You are viewing a plain text version of this content. The canonical link for it is here.
Posted to dev@subversion.apache.org by Nicolás Lichtmaier <jn...@synapsis-sa.com.ar> on 2004/02/19 15:58:10 UTC

Problem with accented characters in checkout

Hi. We are trying to implement subversion (0.37) in my company. We have 
configured a server, but when I try to do a checkout I'm getting:

svn: REPORT request failed on '/sda/!svn/vcc/default'
svn: The REPORT request returned invalid XML in the response: XML parse 
error at line 4745: Bytes: 0xF3 0x6E 0x20 0x64
. (/sda/!svn/vcc/default)

I have captured the conversation with Ethereal and I see this:

<S:add-file name="Descripción de cálculos eléctricos.doc">
<D:checked-in><D:href>/sda/!svn/ver/752/sac/tronco/doc/Descripci%F3n%20de%20c%E1lculos%20el%E9ctricos.doc</D:href></D:checked-in>
<S:set-prop name="svn:entry:committed-rev">348</S:set-prop>
<S:set-prop 
name="svn:entry:committed-date">2003-12-29T22:48:50.000000Z</S:set-prop>
<S:set-prop name="svn:entry:last-author">syajnl</S:set-prop>

May it be that there's a problem with the accented character?

Thanks!

-- 
Nicolás Lichtmaier.-
Synapsis Argentina
+54(11)4314-3000 (int. 231)


---------------------------------------------------------------------
To unsubscribe, e-mail: dev-unsubscribe@subversion.tigris.org
For additional commands, e-mail: dev-help@subversion.tigris.org

Re: Problem with accented characters in checkout

Posted by Philip Martin <ph...@codematters.co.uk>.
Ben Collins-Sussman <su...@collab.net> writes:

> On Thu, 2004-02-19 at 11:59, Philip Martin wrote:
>
>> The only caveat is that I don't really use anything other than ASCII,
>> and I don't usually use UTF-8 either. It could do with some real-world
>> testing. (The reason I wrote it is because I wanted to find out about
>> UTF-8 :)
>
> Hm, does that mean you don't think it's stable enough to go into 1.0.1? 
> If you're not confident about it, then the risk of releasing the change
> might be just as bad as the risk of not doing so.

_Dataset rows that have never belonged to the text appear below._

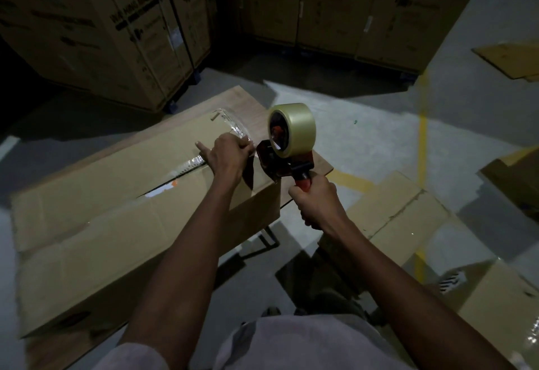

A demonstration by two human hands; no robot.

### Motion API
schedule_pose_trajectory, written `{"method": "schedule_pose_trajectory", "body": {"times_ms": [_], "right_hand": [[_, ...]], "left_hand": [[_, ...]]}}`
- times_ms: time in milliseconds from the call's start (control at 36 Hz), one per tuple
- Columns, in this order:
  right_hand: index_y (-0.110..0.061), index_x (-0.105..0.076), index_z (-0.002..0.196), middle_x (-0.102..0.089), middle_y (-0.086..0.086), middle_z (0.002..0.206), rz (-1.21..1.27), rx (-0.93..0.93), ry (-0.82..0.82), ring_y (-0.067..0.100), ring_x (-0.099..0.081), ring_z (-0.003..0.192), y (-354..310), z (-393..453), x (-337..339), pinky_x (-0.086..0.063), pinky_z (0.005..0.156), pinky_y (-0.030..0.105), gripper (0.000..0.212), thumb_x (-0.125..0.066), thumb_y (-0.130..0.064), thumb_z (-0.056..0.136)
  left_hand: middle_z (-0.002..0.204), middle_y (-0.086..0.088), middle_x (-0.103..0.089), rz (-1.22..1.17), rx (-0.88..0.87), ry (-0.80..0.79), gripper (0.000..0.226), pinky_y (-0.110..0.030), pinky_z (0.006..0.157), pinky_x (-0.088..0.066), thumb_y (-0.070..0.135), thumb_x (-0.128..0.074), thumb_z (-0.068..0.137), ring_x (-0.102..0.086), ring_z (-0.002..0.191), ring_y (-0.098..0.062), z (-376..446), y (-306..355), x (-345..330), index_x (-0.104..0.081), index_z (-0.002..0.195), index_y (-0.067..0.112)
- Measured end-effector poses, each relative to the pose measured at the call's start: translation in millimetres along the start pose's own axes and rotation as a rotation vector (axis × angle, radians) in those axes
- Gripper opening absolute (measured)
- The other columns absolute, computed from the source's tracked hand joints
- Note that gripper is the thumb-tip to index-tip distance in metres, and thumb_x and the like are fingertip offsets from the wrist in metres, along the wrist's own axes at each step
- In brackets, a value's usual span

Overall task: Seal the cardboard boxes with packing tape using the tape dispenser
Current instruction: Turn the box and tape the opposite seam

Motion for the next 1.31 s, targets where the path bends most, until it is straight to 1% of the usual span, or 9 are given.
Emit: {"method": "schedule_pose_trajectory", "body": {"times_ms": [111,278,389,528,722,833,972,1083,1306], "right_hand": [[-0.023,-0.054,0.083,-0.063,0.009,0.066,-0.029,0.0,-0.002,0.018,-0.056,0.04,-5.9,0.1,2.1,-0.045,0.039,0.025,0.01,-0.061,-0.028,0.09],[-0.026,-0.052,0.089,-0.065,0.01,0.073,-0.081,0.011,-0.043,0.02,-0.058,0.046,-11.6,-1.2,6.4,-0.046,0.039,0.025,0.007,-0.059,-0.028,0.09],[-0.024,-0.052,0.087,-0.063,0.01,0.071,-0.123,0.04,-0.067,0.021,-0.058,0.047,-15.9,-3.7,9.7,-0.043,0.039,0.023,0.008,-0.058,-0.027,0.09],[-0.026,-0.05,0.087,-0.062,0.009,0.072,-0.139,0.057,-0.079,0.019,-0.057,0.045,-8.0,-14.6,17.1,-0.043,0.039,0.022,0.01,-0.059,-0.026,0.091],[-0.021,-0.056,0.102,-0.064,0.016,0.084,-0.06,0.02,-0.089,0.024,-0.061,0.052,5.0,-18.3,18.8,-0.055,0.044,0.032,0.011,-0.06,-0.027,0.093],[-0.017,-0.056,0.106,-0.062,0.016,0.082,-0.019,-0.013,-0.088,0.025,-0.058,0.05,10.1,-17.7,18.2,-0.05,0.044,0.028,0.016,-0.059,-0.027,0.094],[-0.017,-0.058,0.11,-0.06,0.013,0.075,0.053,-0.054,-0.064,0.025,-0.056,0.049,18.3,-20.1,15.6,-0.05,0.046,0.031,0.019,-0.059,-0.025,0.093],[-0.017,-0.058,0.103,-0.06,0.013,0.074,0.077,-0.051,-0.063,0.023,-0.056,0.048,19.6,-16.7,15.0,-0.05,0.045,0.031,0.013,-0.06,-0.024,0.093],[-0.023,-0.059,0.101,-0.061,0.013,0.072,0.116,-0.069,-0.069,0.022,-0.056,0.048,23.0,-14.2,13.1,-0.051,0.045,0.031,0.012,-0.06,-0.026,0.09]], "left_hand": [[0.09,-0.002,-0.076,0.006,-0.003,0.022,0.021,-0.064,0.12,0.002,0.041,-0.068,0.094,-0.069,0.099,-0.024,-1.6,-3.0,2.0,-0.081,0.088,0.026],[0.093,-0.002,-0.076,0.023,0.043,-0.012,0.024,-0.062,0.121,0.005,0.044,-0.063,0.096,-0.069,0.103,-0.024,-1.0,-5.9,0.3,-0.08,0.091,0.028],[0.091,0.005,-0.075,-0.034,0.06,-0.015,0.021,-0.062,0.12,0.011,0.043,-0.06,0.098,-0.067,0.105,-0.017,-3.6,-7.0,-2.2,-0.071,0.082,0.035],[0.099,0.004,-0.077,-0.015,0.046,-0.027,0.027,-0.062,0.12,0.008,0.052,-0.064,0.093,-0.067,0.107,-0.017,0.0,-6.3,-1.7,-0.08,0.094,0.03],[0.1,-0.003,-0.076,0.102,0.016,-0.01,0.032,-0.068,0.119,0.003,0.054,-0.064,0.092,-0.067,0.109,-0.024,-2.0,-2.4,0.8,-0.08,0.102,0.029],[0.109,-0.004,-0.076,0.044,-0.035,-0.034,0.026,-0.068,0.119,0.006,0.045,-0.066,0.094,-0.062,0.12,-0.025,-6.3,3.0,0.9,-0.08,0.102,0.025],[0.126,-0.007,-0.07,0.064,-0.094,-0.067,0.024,-0.066,0.117,0.009,0.04,-0.065,0.097,-0.04,0.144,-0.023,-18.6,11.7,-1.9,-0.079,0.11,0.025],[0.128,-0.008,-0.069,-0.011,-0.055,-0.049,0.021,-0.062,0.119,0.01,0.035,-0.068,0.095,-0.051,0.136,-0.025,-29.7,13.1,-2.8,-0.08,0.108,0.023],[0.106,-0.001,-0.077,-0.001,0.024,-0.036,0.021,-0.066,0.118,0.007,0.042,-0.066,0.095,-0.064,0.119,-0.023,-26.8,6.3,-8.0,-0.081,0.099,0.028]]}}
Point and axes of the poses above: each hand's wrist, its own z-axis towards the middle knuckle, its own x-axis out of the back of the hand, y = z × x, the point moved 6 cm from there along z, towards the middle knuckle
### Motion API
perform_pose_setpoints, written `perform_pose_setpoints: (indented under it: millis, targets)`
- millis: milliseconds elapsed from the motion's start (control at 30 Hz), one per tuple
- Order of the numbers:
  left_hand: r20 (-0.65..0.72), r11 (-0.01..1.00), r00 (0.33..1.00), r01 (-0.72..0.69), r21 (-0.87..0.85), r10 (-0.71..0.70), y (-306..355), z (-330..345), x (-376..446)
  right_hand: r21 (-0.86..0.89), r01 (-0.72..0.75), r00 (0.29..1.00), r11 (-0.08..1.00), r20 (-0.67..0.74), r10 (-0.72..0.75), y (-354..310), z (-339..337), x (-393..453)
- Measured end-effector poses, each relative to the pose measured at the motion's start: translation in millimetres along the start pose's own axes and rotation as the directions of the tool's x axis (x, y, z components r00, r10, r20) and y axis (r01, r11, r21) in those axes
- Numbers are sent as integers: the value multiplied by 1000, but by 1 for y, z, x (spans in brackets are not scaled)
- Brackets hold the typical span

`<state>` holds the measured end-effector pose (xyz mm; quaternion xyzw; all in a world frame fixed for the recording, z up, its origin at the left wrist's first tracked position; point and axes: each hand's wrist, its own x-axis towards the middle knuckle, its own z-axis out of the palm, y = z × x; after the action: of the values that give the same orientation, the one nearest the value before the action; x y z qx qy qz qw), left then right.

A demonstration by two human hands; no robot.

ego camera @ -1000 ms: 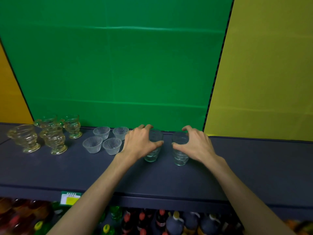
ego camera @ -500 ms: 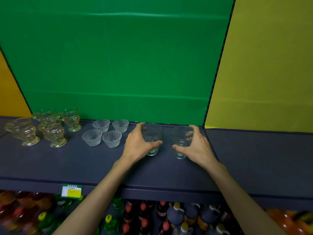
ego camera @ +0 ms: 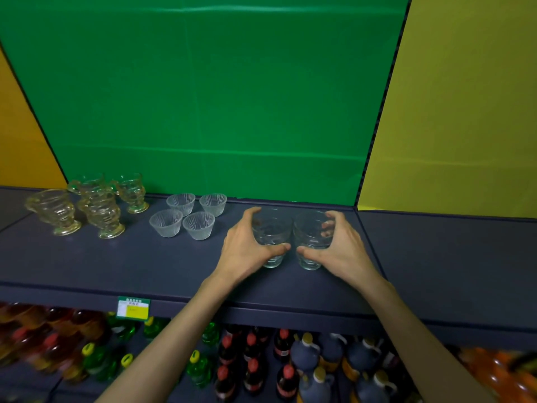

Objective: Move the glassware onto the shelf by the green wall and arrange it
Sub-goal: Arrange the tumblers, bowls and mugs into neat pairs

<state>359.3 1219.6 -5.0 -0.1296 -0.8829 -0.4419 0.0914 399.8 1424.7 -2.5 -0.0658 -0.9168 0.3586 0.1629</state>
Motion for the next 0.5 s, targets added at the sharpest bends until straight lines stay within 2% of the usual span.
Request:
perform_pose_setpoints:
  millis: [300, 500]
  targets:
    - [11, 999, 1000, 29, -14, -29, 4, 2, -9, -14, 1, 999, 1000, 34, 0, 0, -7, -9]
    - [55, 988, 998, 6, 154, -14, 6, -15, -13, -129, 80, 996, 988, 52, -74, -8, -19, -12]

It's simple, stable code with tests and I believe it does what I
intended it to do, which is to trap all input that is not "well formed
ITF-8".  What I don't know is whether those who use UTF-8 in the real
world follow those rules.

-- 
Philip Martin

---------------------------------------------------------------------
To unsubscribe, e-mail: dev-unsubscribe@subversion.tigris.org
For additional commands, e-mail: dev-help@subversion.tigris.org

Re: Problem with accented characters in checkout

Posted by Ben Collins-Sussman <su...@collab.net>.
On Thu, 2004-02-19 at 11:59, Philip Martin wrote:

> The only caveat is that I don't really use anything other than ASCII,
> and I don't usually use UTF-8 either. It could do with some real-world
> testing. (The reason I wrote it is because I wanted to find out about
> UTF-8 :)

Hm, does that mean you don't think it's stable enough to go into 1.0.1? 
If you're not confident about it, then the risk of releasing the change
might be just as bad as the risk of not doing so.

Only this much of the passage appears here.